PROBLEM. Print the lines in the listing below starting at the line with "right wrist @" and ending at the line with "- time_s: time", both included. Reproduce them exactly and omit every picture.

RECORDS FOR THE TASK.

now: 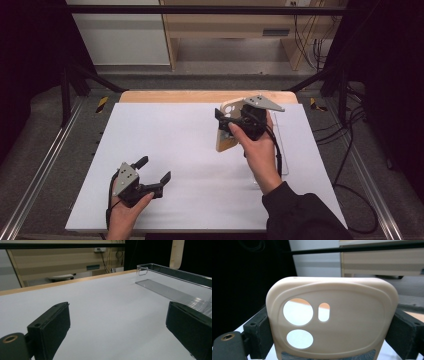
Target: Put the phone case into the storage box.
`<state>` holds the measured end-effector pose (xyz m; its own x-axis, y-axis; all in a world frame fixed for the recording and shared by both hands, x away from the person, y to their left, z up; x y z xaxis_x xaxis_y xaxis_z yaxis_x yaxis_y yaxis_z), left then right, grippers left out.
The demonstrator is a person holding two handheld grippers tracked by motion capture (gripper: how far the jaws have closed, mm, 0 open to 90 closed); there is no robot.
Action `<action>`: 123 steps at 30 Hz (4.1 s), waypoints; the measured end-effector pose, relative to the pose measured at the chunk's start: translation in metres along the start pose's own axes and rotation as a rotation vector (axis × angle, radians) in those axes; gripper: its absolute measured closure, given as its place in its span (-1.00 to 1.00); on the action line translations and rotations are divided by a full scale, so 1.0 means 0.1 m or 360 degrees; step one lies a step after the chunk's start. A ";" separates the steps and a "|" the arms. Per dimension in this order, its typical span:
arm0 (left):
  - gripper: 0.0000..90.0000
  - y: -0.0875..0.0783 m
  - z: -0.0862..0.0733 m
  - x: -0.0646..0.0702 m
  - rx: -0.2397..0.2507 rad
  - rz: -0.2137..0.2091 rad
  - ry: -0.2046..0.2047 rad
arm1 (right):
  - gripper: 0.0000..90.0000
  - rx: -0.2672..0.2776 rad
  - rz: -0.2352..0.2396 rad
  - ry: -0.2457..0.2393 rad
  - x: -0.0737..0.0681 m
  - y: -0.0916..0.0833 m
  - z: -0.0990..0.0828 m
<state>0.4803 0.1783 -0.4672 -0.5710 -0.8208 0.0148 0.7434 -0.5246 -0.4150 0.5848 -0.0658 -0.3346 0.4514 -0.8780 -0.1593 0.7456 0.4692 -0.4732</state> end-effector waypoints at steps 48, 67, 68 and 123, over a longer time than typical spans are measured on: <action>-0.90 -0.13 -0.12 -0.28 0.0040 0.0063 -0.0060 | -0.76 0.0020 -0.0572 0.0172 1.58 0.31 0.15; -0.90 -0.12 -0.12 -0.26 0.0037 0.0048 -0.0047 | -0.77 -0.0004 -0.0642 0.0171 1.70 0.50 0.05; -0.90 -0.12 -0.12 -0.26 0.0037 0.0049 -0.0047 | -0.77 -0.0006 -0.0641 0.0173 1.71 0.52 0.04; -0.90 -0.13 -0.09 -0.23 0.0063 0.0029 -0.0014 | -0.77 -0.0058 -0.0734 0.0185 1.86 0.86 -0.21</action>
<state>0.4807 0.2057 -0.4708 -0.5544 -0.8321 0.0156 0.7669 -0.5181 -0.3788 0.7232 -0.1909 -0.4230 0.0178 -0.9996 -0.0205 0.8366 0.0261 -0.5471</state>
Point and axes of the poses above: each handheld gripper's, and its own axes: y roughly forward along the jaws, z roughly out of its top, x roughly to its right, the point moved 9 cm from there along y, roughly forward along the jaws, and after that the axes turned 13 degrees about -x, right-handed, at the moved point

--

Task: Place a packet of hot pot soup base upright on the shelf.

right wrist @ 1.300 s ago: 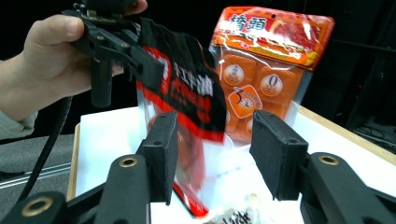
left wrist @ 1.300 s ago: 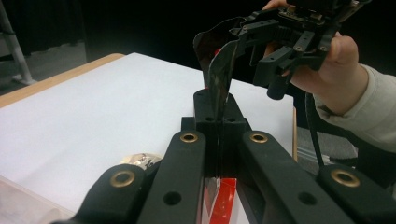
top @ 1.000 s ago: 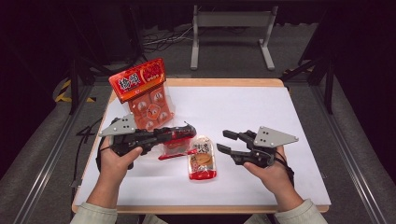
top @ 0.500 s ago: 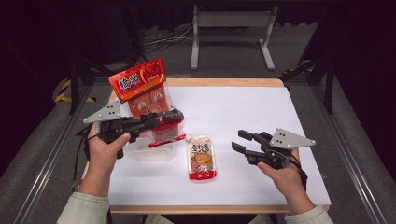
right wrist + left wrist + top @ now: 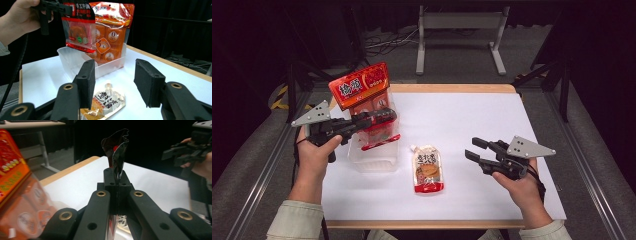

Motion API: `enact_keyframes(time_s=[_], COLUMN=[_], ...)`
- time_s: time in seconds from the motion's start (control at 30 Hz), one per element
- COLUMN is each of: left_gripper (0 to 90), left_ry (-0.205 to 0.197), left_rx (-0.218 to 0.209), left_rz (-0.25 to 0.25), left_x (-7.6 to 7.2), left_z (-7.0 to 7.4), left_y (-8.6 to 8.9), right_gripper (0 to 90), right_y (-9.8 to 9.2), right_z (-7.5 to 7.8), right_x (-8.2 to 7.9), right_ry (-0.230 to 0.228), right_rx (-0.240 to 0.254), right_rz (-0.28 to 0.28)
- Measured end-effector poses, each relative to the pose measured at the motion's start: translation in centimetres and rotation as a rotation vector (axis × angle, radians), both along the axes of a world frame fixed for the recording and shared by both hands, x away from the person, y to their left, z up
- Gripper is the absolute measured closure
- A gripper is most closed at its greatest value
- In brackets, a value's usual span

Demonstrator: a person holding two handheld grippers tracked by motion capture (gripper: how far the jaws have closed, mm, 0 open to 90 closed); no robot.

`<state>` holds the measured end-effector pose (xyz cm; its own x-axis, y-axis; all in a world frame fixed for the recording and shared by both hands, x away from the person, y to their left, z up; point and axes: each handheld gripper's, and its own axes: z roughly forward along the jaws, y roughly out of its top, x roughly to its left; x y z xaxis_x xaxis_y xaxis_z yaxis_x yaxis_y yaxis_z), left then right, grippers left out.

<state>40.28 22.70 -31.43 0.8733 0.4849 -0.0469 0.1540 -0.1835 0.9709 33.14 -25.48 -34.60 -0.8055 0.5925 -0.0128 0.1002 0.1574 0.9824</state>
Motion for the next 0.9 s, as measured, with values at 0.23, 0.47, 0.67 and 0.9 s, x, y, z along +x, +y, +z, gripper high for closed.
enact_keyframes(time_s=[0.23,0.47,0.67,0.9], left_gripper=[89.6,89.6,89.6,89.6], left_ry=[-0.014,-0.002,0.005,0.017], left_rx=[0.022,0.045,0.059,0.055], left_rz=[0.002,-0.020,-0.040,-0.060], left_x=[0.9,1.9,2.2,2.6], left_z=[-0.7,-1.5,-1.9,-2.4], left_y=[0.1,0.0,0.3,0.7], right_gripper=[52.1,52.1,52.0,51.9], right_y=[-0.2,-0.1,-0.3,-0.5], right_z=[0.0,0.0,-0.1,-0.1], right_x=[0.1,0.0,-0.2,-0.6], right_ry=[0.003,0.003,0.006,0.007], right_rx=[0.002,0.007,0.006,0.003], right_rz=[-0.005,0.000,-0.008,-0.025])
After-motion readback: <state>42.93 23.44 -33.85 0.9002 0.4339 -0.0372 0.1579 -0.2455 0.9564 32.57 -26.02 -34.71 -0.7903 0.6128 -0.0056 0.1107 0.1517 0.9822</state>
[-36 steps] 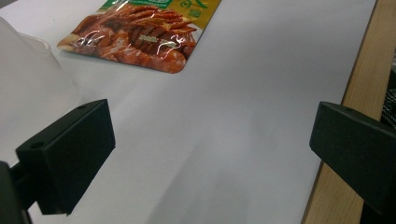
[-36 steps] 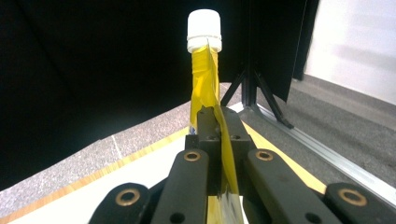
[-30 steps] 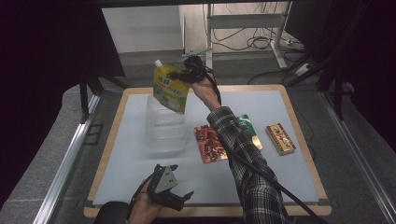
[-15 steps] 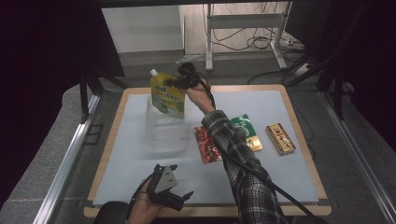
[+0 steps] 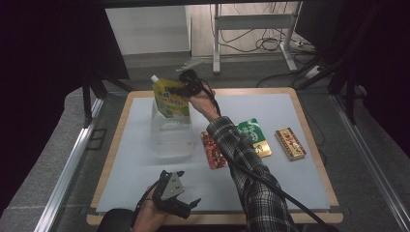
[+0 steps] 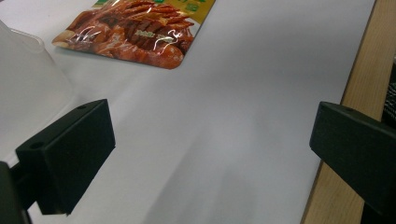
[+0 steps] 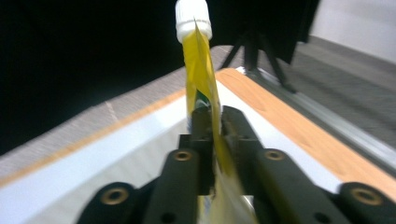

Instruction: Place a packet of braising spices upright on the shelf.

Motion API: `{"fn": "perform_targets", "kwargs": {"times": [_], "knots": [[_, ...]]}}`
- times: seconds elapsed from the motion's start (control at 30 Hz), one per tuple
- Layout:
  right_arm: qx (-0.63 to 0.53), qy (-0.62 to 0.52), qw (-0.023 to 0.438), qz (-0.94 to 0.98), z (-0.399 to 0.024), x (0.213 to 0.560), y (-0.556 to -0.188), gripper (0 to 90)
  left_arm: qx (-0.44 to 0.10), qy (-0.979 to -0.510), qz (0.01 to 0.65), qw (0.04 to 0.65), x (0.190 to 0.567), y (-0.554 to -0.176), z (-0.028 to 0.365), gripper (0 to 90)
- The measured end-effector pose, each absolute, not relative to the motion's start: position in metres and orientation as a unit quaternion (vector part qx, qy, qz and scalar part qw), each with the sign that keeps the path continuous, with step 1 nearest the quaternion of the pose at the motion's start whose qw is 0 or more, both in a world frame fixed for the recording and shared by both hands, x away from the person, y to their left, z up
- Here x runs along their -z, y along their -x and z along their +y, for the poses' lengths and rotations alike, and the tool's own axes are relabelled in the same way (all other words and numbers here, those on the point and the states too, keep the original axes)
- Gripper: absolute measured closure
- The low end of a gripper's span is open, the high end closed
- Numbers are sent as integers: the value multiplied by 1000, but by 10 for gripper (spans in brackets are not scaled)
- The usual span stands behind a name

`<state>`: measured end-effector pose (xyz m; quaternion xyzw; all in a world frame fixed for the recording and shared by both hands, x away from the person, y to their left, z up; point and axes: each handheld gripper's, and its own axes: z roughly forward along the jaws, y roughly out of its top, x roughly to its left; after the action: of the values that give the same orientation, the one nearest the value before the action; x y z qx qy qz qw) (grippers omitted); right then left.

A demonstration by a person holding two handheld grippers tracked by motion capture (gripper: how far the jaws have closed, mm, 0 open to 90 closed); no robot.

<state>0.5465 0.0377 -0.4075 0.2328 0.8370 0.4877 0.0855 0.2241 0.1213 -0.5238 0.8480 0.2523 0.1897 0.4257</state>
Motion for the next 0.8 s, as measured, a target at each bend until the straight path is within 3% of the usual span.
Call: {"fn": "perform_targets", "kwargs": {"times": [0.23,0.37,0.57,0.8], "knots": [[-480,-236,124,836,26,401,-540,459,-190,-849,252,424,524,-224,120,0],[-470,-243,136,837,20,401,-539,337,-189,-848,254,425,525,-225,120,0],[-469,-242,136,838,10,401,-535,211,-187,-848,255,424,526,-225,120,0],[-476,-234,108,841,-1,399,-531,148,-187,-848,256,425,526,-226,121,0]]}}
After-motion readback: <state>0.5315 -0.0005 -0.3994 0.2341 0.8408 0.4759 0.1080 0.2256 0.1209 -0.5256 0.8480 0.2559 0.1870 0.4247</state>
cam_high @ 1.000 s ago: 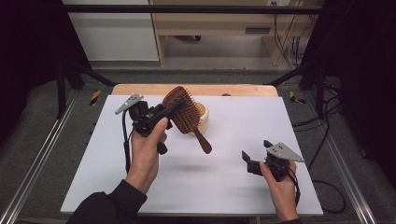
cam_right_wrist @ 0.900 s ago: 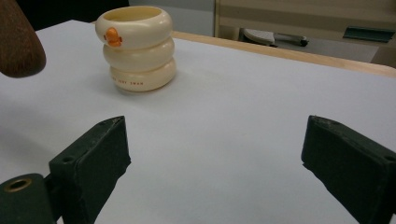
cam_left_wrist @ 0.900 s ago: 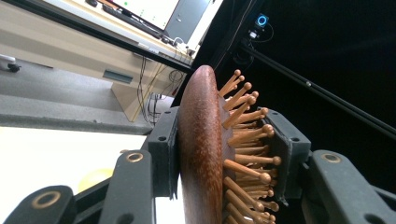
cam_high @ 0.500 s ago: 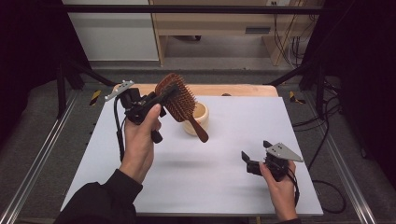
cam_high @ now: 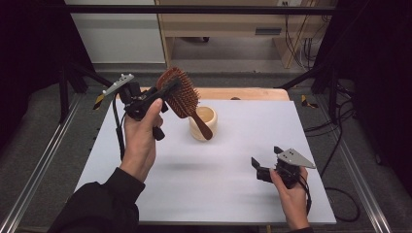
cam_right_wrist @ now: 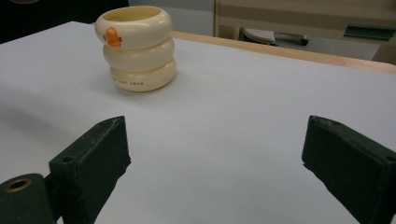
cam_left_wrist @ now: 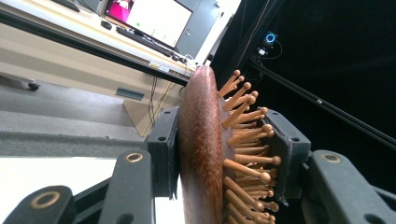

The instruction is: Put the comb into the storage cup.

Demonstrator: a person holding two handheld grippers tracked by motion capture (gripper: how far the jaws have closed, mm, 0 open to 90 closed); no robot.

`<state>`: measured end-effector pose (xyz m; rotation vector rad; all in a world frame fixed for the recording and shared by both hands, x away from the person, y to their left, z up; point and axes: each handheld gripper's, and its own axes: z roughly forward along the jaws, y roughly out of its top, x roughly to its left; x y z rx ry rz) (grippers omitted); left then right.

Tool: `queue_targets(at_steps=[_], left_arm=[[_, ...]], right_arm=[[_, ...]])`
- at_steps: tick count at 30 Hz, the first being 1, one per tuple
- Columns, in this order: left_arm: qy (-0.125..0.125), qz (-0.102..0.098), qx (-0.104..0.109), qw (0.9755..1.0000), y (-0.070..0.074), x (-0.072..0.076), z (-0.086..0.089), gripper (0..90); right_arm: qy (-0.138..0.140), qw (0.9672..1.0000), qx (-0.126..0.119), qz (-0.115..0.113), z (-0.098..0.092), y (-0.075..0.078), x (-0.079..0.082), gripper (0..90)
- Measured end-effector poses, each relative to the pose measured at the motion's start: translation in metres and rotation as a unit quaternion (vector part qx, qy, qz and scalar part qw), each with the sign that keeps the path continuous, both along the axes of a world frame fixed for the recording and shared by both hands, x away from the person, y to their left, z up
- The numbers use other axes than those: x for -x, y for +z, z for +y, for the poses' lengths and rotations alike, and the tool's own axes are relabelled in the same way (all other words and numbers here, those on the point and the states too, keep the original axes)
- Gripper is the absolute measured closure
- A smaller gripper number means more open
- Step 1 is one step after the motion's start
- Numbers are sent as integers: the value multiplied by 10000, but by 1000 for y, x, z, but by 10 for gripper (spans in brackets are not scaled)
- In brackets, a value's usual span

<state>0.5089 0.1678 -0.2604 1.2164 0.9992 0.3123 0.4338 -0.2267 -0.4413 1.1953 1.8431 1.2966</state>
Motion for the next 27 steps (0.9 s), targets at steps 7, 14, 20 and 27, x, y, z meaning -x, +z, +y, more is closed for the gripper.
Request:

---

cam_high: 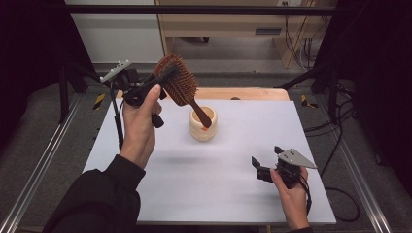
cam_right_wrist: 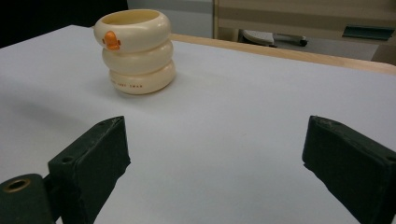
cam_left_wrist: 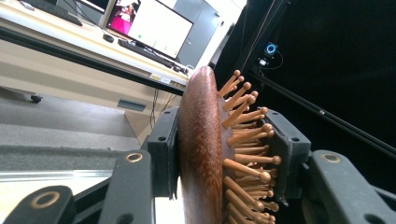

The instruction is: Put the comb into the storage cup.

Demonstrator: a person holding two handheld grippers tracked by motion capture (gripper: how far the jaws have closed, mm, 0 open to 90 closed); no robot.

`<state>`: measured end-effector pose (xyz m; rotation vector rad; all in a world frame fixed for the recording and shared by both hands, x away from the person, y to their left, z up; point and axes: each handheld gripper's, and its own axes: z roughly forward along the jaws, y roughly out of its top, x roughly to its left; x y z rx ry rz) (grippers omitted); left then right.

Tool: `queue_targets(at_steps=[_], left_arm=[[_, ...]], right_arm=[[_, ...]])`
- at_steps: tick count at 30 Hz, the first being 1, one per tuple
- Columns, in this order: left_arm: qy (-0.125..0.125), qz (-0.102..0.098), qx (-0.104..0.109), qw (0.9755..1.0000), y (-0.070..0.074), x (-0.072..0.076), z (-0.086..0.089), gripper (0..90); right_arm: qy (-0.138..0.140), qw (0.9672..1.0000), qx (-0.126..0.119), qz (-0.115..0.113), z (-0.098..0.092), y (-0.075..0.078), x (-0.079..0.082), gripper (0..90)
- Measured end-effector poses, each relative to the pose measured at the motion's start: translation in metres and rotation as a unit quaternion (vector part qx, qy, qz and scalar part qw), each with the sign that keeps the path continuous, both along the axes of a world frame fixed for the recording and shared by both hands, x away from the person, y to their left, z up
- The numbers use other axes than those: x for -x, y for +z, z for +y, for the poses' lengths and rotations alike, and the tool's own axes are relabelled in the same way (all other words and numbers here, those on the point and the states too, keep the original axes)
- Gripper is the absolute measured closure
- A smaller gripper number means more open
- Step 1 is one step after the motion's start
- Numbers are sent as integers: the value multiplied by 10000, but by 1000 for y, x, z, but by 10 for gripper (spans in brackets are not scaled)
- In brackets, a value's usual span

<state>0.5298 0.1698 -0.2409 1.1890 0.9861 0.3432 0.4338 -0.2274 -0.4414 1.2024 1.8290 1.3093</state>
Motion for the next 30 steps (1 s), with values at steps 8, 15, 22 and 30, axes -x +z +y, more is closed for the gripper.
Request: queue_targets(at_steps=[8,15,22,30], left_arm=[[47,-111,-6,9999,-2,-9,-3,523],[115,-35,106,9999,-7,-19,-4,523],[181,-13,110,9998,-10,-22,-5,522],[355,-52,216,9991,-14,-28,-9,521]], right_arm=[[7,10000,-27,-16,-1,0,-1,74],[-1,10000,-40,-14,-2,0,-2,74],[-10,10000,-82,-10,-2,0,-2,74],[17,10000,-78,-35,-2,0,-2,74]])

WRITTEN REPLY.
right wrist @ 1.300 s ago: 
left wrist @ 1.300 s ago: 
top @ 1.000 s ago: 
top @ 0.500 s ago: 
right wrist + left wrist + top @ now: 

Motion API: `enact_keyframes(time_s=[_], COLUMN=[_], ...)`
- time_s: time in seconds from the motion's start (control at 30 Hz), one per element

The answer given is complete.